The most direct appropriation of the strategy took place in Colombia, at a violent moment in the country's drug wars. In October, 1997, General Mañuel Bonnet, chief of the Colombian army, appealed on national television to the wives and girlfriends of the Colombian left-wing guerrillas, drug traffickers, and paramilitaries. He urged them to deny sex to their menfolk until a cease fire was reached. At the same time, the mayor of Bogota, Antanas Mockus Civicas, declared the city a women-only zone for a night, suggesting men stay at home to reflect on violence. The Communists ridiculed these initiatives, pointing out that they numbered more than 2,000 females among their own ranks. Nonetheless, the measure, combined with democratic and diplomatic approaches, achieved a brief cease fire.

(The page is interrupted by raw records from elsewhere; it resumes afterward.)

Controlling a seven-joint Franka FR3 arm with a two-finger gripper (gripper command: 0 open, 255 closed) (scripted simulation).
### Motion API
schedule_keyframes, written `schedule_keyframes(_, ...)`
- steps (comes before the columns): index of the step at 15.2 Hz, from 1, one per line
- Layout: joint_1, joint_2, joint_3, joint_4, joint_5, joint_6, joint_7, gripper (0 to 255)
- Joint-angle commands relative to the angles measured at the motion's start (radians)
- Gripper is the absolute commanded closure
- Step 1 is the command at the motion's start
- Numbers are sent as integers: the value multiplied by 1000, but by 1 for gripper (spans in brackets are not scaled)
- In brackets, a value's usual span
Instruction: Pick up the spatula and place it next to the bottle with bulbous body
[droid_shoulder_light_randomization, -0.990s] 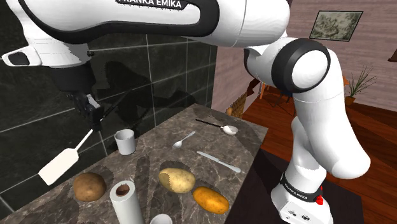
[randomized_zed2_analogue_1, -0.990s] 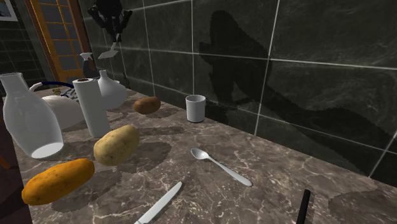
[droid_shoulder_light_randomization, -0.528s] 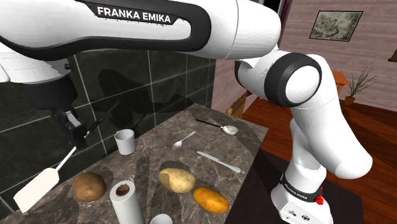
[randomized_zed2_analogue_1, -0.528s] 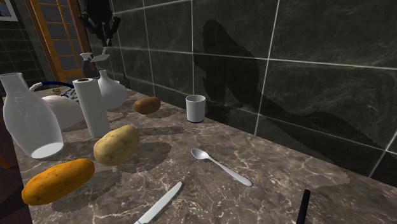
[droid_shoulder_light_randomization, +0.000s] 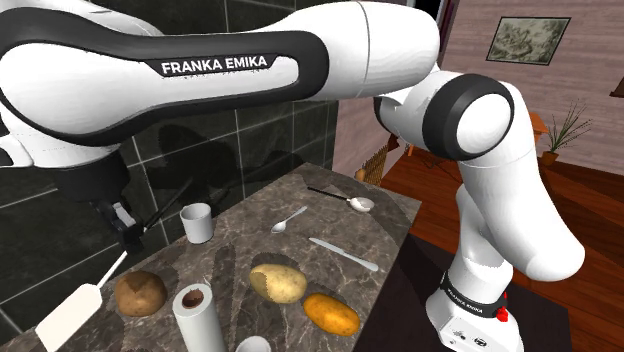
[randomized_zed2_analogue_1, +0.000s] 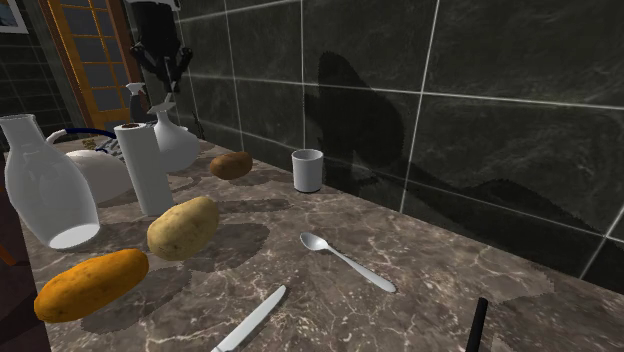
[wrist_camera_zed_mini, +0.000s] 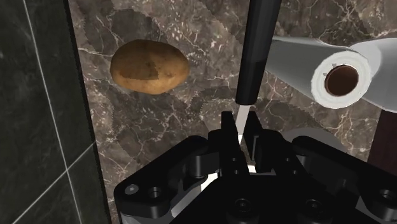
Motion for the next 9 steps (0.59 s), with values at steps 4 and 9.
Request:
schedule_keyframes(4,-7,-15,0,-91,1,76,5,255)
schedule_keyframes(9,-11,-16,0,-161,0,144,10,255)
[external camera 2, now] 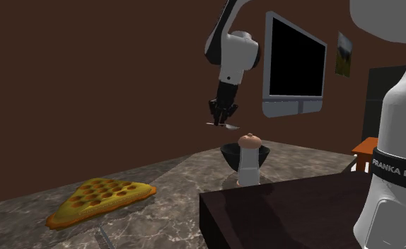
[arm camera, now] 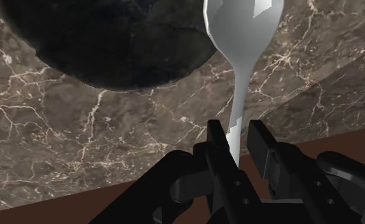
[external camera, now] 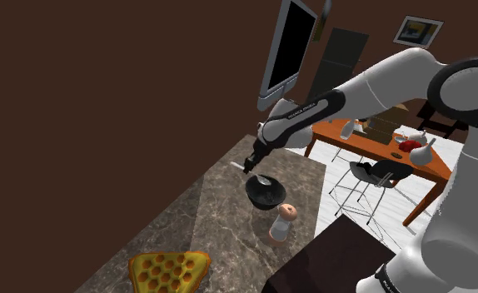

Last year, the women of the Turkish village of Sirt took Lysistrata's message to heart. They had spent years complaining about the lack of a decent water supply, but their men were lazy and the local planning office unhelpful, so in the summer of 2001, they went on a sex strike. "They won't be able to get into our bedrooms until water runs in the taps," said a spokeswoman: within days, the local council granted emergency planning permission and work on a new pipeline began.

Also in 1991, the prostitutes in the red-light district of Amsterdam went on strike to protest the handling of illegal immigrants working in the district. Unmoved, a spokesman for the city council pointed out that "illegal is illegal, and we can't make an exception for prostitutes."

In recent years, many groups have taken Lysistrata's idea of the "women's strike" less literally. The International Women's Day movement, for example, sponsors a Global Women's Strike on March 8 every year, encouraging women to follow the Lysistrata model to gain attention. The day's strike includes time off from paid or unpaid work, accompanied by different kinds of activism in over eighty countries world-wide. The strike aims to highlight how much of the world's work is done by women, and how much difference it makes when this contribution is withdrawn.

This principle was also employed in Iceland in 1979, in perhaps the most successful example of a women's strike. Described as the "women's day off," the day saw over ninety percent of the nation's women on strike. As most women worked athome, nearly every household felt the effects of the strike. This led to some of the world's first equality legislation, and four years later the head of the movement was elected president of the Icelandic Parliament.

One of the most desperate uses of the Lysistrata principle was the impromptu sex strike staged by Polish women. In 1992, a newly elected Catholic prime minister made abortions illegal for the first time since the 1950s: since contraception was not widely available in the country, abortions had traditionally been the most prevalent method of birth control. When this became illegal, birth rates fell dramatically: Polish women refused sex for fear of getting pregnant. Since then, an anti-clerical government has replaced the Catholic one, at least in part as a result of the pro-choice backlash.

Of all the invocations of Lysistrata in the modern world, the one closest to the spirit of Aristophanes was the strike staged by the wives of members of England's Marylebone Cricket Club. Since its foundation in 1787, the club had followed an official no-ladies policy, leaving wives to make tea and sandwiches outside the pavilions as their husbands played cricket. In the summer of 1990, female cricketers and cricketing widows refused to provide tea until they were allowed to attend matches. The strike continued in some quarters until the club overturned the ruling in 1999: however, as in all Lysistratan protests, the work of the activists was heavily undermined by strike-breakers.